» **Exercise prompt**:
Go through the data below and repeat it exactly, skipping each picture.

» **Given material**:
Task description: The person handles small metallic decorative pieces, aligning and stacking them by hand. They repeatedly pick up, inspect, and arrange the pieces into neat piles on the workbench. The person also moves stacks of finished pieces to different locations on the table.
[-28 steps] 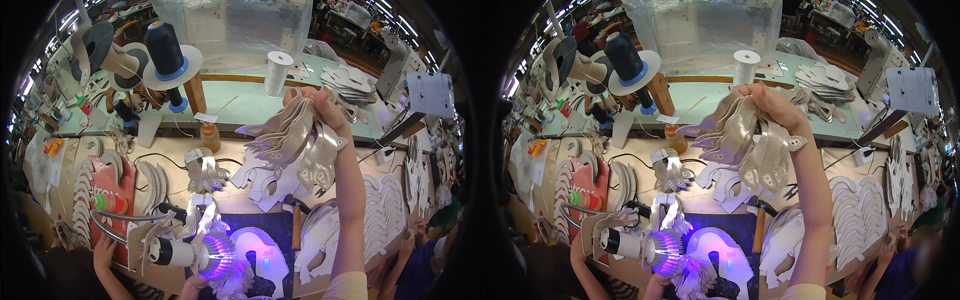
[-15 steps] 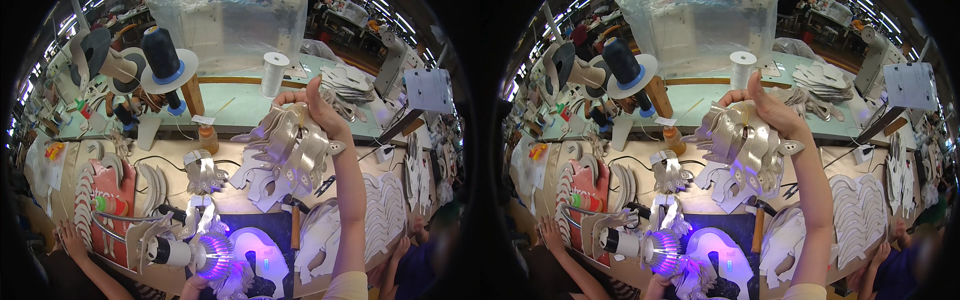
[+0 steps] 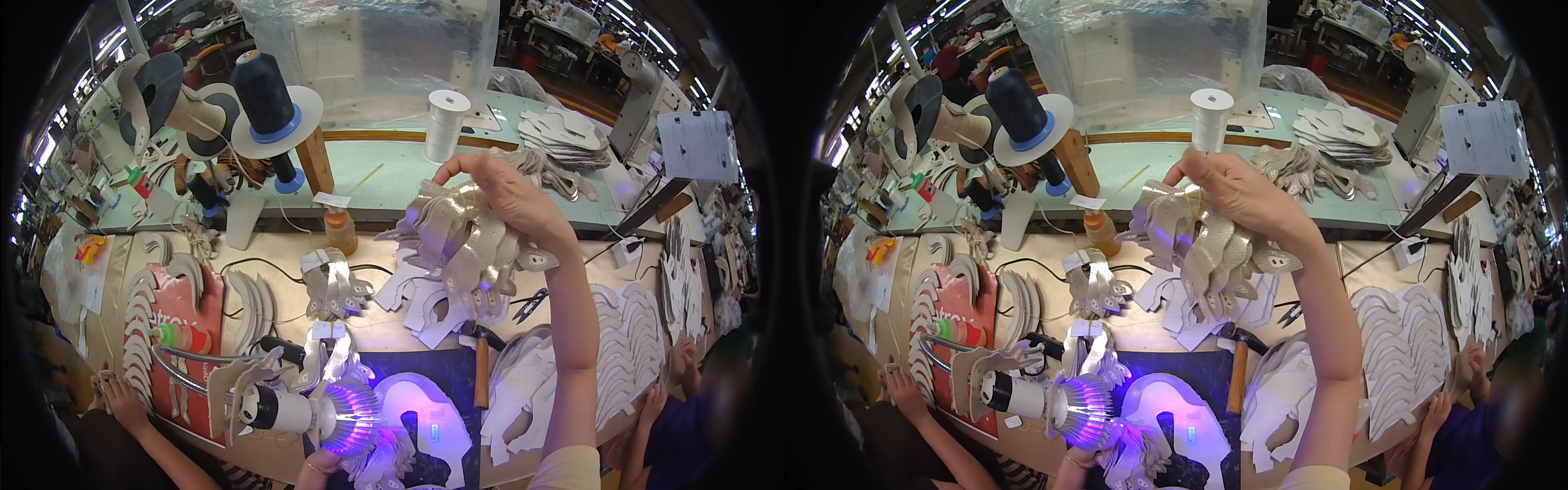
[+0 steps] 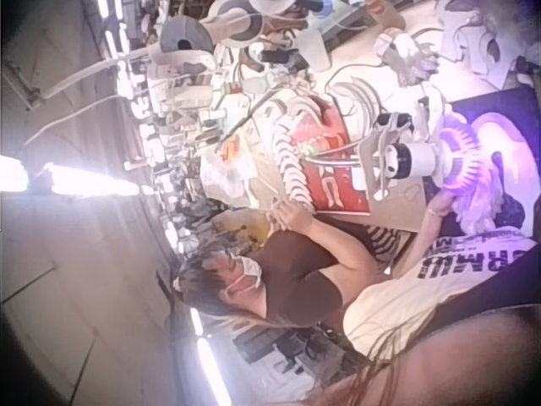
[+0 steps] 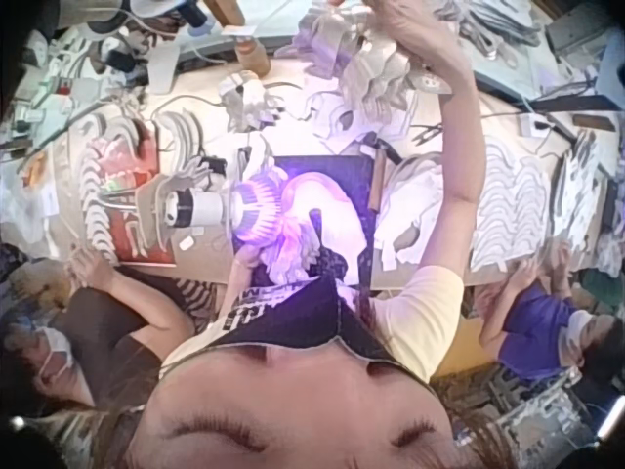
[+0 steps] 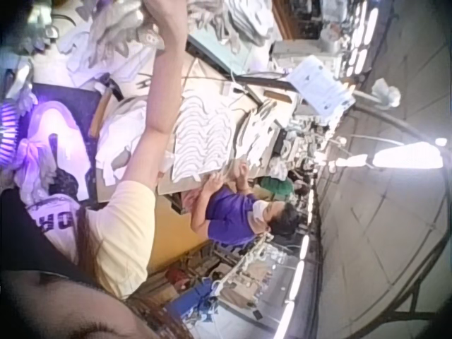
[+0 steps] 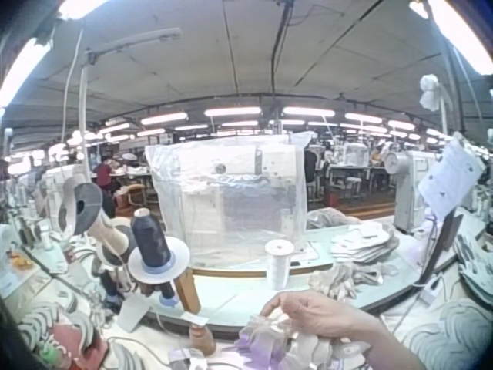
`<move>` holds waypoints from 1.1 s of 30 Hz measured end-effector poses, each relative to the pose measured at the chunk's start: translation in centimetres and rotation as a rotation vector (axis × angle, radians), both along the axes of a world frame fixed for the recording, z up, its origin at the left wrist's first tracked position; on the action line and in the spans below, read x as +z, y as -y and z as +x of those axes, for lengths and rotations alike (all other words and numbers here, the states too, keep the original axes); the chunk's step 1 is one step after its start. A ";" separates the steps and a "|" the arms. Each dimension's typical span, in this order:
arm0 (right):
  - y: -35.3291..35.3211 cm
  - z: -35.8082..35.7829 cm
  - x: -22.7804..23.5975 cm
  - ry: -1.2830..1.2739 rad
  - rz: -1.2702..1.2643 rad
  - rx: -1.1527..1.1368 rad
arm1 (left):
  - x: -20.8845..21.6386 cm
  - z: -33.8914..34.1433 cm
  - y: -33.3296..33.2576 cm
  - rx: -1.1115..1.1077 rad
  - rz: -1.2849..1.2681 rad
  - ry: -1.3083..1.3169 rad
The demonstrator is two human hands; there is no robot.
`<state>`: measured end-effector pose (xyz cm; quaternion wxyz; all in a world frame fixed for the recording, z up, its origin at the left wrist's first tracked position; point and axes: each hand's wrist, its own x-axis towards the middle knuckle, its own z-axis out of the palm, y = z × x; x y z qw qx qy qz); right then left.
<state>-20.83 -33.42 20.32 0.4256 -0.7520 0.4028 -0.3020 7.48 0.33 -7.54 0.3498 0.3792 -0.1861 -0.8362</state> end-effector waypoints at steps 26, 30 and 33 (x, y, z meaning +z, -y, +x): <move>9.7 -4.1 -10.8 -0.285 -0.221 -0.146 | 12.8 44.2 -1.5 0.787 -0.651 -0.679; 11.5 -10.6 -9.1 -0.387 -0.123 -0.633 | 9.3 43.0 0.9 0.831 -0.542 -0.514; 14.0 -13.5 -10.0 -0.452 -0.170 -1.138 | 7.6 35.8 2.0 0.774 -0.416 -0.379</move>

» **Reply**:
Task description: The person handles small metallic decorative pieces, aligning and stacking them by hand. They repeatedly pick up, inspect, and arrange the pieces into neat piles on the workbench. The person also moves stacks of finished pieces to different locations on the table.
[-28 steps] 
[-15 steps] 
[+0 steps] 
[+0 steps] 
[+0 steps] 
[+0 steps] 
[+0 steps] 
`<move>` holds waypoints from 1.1 s of 30 Hz measured end-effector poses, each relative to the pose measured at the chunk's start: translation in centimetres and rotation as a rotation vector (axis × angle, radians), both along the axes of a world frame fixed for the recording, z up, its origin at the left wrist's first tracked position; on the action line and in the spans below, read x as +z, y as -y and z as +x of those axes, for lengths and rotations alike (all other words and numbers here, the states too, keep the original axes); the chunk's step 1 is one step after its start. A ";" separates the steps and a "|" the arms. Each dimension's typical span, in this order:
arm0 (right):
  - y: -35.3291..35.3211 cm
  - z: -35.8082..35.7829 cm
  - x: -22.7804..23.5975 cm
  - ry: -1.2830..1.2739 rad
  - rz: -1.2702..1.2643 rad
  - rx: -1.1527..1.1368 rad
arm1 (left):
  - x: -20.8845..21.6386 cm
  - z: -33.8914..34.1433 cm
  - y: -33.3296..33.2576 cm
  - rx: -1.1115..1.1077 rad
  - rz: -1.2849..1.2681 rad
  - ry: -1.3083..1.3169 rad
The demonstrator is two human hands; there is no robot.
`<state>`: measured end-effector pose (xyz cm; quaternion wxyz; all in a world frame fixed for the recording, z up, its origin at the left wrist's first tracked position; point and axes: each hand's wrist, its own x-axis towards the middle knuckle, its own z-axis out of the palm, y = z × x; x y z qw qx qy qz); right then left.
<state>-20.83 -33.42 20.32 0.4256 -0.7520 0.4028 -0.3020 7.48 0.33 -7.54 0.3498 0.3792 -0.1861 -0.8362</state> end-effector waypoints at steps 26, 30 and 33 (x, y, z meaning +z, -y, +x): <move>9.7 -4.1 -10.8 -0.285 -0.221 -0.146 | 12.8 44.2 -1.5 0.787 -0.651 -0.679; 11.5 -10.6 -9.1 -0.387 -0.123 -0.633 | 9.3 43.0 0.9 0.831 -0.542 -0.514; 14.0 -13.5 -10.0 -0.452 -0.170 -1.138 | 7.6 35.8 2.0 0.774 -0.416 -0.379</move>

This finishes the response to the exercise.